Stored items
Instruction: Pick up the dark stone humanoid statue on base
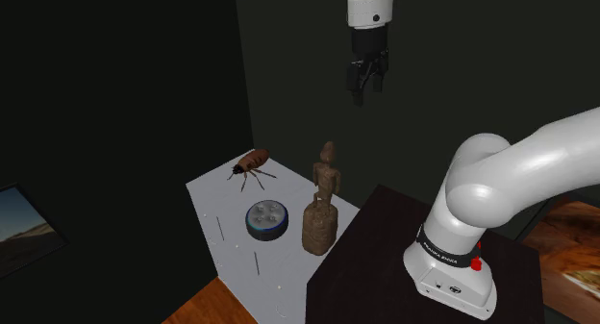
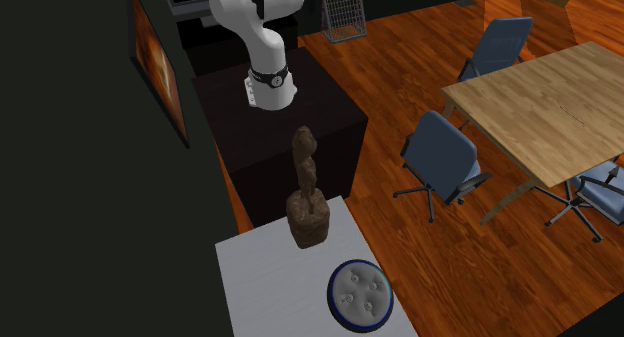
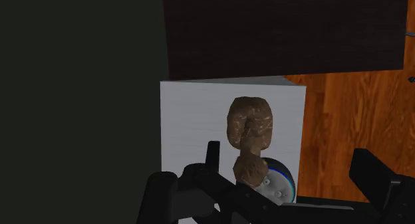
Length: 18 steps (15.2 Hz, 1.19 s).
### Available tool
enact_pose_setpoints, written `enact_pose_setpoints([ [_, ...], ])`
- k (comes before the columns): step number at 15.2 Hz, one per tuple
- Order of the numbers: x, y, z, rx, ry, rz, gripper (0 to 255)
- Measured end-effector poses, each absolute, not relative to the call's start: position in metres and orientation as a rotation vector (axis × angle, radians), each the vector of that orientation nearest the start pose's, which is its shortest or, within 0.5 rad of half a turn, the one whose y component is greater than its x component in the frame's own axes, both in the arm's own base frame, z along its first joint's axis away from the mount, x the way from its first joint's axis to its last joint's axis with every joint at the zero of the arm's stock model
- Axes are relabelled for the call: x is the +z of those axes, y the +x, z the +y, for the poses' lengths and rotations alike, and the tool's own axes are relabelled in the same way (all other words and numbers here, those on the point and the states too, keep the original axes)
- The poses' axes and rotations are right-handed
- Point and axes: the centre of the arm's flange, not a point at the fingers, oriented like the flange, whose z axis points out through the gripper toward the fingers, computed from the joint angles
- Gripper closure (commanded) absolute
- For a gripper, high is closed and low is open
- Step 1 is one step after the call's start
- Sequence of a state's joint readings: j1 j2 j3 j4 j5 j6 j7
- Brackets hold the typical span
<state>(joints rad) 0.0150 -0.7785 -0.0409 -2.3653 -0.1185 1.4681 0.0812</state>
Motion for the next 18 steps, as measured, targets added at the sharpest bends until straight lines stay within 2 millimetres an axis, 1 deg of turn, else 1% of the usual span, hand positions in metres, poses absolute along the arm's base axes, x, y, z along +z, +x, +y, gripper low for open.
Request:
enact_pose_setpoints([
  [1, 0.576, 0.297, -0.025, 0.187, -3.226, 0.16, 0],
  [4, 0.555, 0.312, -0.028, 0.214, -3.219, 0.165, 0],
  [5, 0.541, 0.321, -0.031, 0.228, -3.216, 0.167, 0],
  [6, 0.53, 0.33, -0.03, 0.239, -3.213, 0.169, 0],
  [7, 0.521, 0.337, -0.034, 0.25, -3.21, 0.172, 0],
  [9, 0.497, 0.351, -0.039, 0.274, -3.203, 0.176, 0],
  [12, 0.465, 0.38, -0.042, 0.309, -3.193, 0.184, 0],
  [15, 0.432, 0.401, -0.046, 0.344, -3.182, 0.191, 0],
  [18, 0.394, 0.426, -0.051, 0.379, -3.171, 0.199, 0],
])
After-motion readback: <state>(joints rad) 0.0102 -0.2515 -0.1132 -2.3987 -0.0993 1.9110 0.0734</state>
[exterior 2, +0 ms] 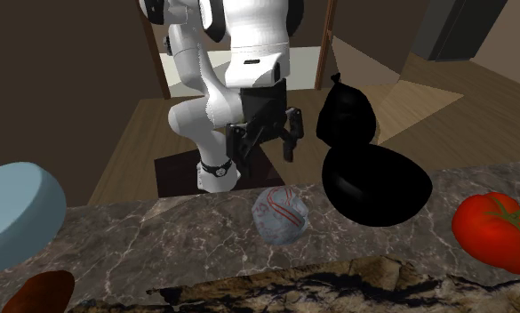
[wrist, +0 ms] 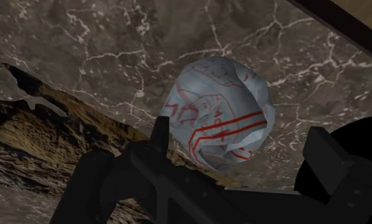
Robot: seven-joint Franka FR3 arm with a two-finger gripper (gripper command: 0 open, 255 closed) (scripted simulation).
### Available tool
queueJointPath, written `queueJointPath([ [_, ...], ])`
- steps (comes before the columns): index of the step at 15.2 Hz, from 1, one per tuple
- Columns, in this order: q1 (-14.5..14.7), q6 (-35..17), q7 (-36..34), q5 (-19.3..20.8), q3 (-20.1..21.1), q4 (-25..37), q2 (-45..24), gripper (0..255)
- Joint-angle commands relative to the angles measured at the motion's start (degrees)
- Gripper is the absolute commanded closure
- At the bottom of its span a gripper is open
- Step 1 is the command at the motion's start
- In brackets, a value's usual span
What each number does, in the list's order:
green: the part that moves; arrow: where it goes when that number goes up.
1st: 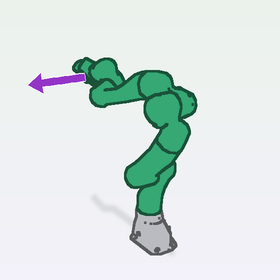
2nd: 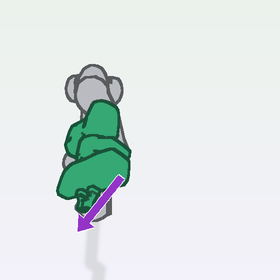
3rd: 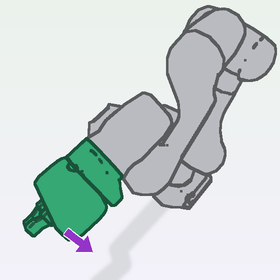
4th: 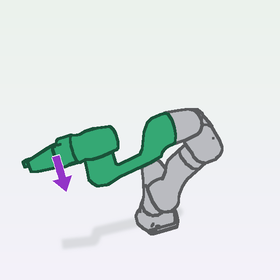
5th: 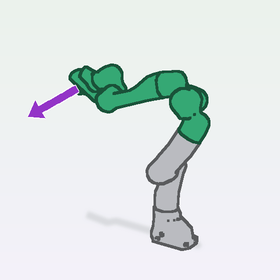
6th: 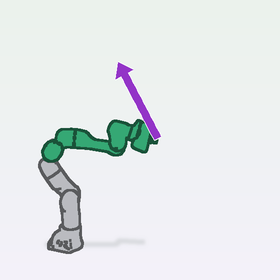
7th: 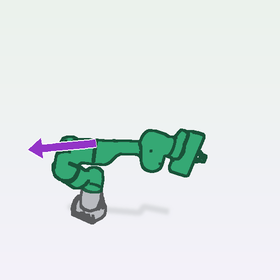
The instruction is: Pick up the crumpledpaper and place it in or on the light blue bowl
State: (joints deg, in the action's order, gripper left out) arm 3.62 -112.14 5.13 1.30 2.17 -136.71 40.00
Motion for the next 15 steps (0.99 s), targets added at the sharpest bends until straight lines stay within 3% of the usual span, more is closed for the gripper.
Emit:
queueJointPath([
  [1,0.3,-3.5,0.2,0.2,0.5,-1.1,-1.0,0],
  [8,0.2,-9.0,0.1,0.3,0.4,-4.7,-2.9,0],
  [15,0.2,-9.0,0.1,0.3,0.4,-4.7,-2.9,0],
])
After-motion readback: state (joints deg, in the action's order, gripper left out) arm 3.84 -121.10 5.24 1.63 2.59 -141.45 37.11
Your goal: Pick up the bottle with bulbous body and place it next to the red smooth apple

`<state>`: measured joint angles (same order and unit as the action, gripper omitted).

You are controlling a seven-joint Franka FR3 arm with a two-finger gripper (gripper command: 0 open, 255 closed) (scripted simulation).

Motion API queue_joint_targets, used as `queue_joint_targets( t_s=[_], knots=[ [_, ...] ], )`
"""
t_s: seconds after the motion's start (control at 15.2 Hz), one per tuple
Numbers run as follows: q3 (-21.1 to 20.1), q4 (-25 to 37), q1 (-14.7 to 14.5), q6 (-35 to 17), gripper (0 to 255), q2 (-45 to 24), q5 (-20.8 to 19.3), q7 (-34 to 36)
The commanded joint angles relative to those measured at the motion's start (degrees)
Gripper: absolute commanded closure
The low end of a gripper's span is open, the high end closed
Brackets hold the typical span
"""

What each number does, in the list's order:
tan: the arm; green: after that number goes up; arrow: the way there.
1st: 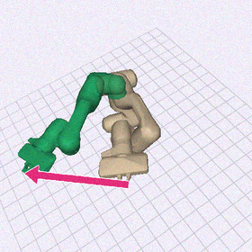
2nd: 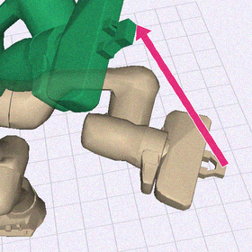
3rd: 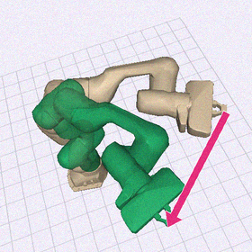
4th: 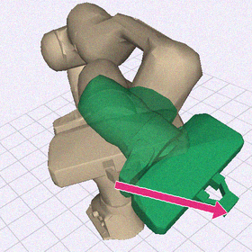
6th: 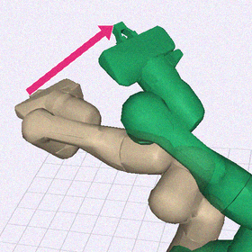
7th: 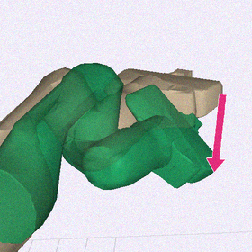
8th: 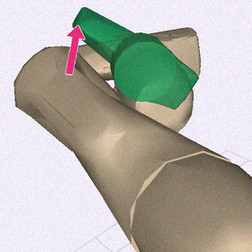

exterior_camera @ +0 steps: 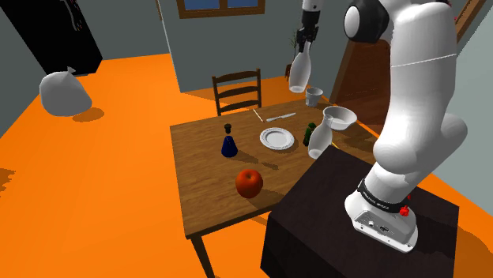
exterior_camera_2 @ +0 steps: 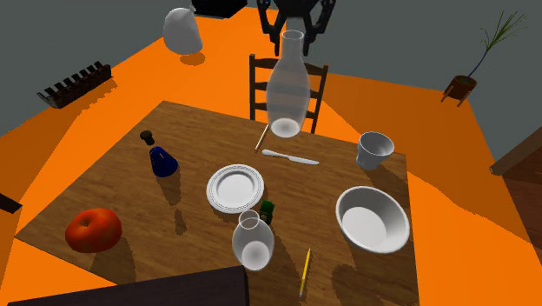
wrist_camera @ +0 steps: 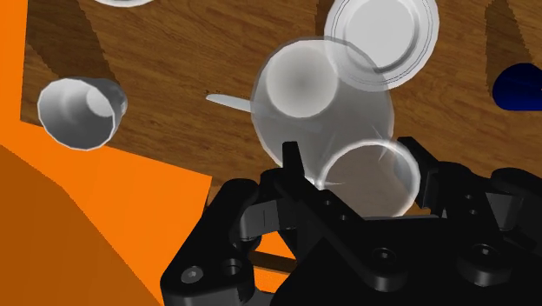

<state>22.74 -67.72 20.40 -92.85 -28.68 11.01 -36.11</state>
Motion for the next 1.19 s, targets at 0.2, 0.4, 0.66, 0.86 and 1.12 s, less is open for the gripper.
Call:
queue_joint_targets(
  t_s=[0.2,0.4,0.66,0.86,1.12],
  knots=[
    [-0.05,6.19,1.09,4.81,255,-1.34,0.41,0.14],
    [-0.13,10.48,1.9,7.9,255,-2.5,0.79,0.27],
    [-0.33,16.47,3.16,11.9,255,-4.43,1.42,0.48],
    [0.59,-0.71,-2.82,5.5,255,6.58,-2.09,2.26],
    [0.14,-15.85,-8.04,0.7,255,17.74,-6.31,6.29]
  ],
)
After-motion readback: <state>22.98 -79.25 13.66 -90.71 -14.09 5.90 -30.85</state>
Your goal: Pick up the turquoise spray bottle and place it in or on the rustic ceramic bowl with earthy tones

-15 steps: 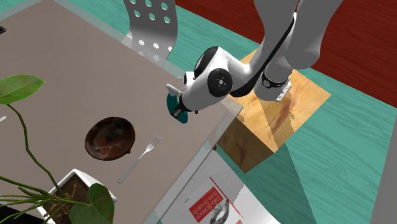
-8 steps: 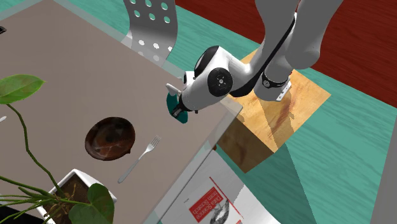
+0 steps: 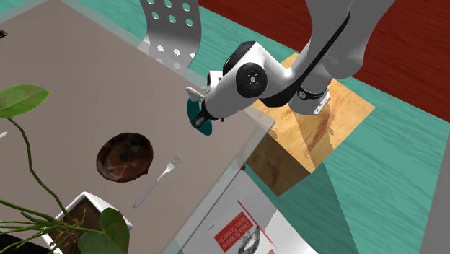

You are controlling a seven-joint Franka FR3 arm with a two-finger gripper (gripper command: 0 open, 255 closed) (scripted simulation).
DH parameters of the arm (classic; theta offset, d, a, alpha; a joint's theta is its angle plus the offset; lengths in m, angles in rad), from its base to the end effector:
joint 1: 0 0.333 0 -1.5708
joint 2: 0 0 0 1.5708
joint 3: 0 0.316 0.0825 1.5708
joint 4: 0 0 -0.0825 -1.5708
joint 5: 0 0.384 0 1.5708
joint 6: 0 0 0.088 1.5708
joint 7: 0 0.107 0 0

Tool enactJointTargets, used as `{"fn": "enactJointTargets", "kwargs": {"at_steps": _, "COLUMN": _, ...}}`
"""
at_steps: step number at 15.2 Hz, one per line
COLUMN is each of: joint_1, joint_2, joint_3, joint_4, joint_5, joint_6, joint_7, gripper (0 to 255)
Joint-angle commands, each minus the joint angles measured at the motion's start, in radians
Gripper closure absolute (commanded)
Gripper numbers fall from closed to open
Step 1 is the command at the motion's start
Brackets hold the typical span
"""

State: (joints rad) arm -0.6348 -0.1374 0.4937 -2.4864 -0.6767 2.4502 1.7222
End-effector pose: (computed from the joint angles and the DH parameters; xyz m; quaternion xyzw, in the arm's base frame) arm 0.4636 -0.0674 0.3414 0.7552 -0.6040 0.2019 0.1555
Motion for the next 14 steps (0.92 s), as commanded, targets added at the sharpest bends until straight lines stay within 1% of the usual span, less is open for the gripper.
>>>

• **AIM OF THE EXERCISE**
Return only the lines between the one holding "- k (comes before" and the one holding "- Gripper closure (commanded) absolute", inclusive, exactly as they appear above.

• **RESPONSE TO THIS EXERCISE**
- k (comes before the columns): step number at 15.2 Hz, one per tuple
- Order of the numbers: x, y, z, rx, ry, rz, gripper (0 to 255)
- Measured end-effector poses, each absolute, not relative to the call's start: position in metres and orientation as a rotation vector (axis × angle, radians), each the vector of that orientation nearest the start pose's, which is its shortest or, within 0.5 rad of half a turn, the one whose y component is greater than its x component in the frame's own axes, both in the arm's own base frame, z along its first joint's axis away from the mount, x the way from its first joint's axis to its last joint's axis with every joint at the zero of the arm's stock model
- Axes are relabelled for the call: x is the +z of those axes, y the +x, z the +y, for the poses' lengths and rotations alike, and the tool's own axes are relabelled in the same way (all other words and numbers here, those on the point and the states too, keep the original axes)
- The poses' axes and rotations are right-handed
- Point and axes: the centre of the arm's flange, not a point at the fingers, oriented like the flange, whose z axis points out through the gripper toward the fingers, computed from the joint angles
- Gripper closure (commanded) absolute

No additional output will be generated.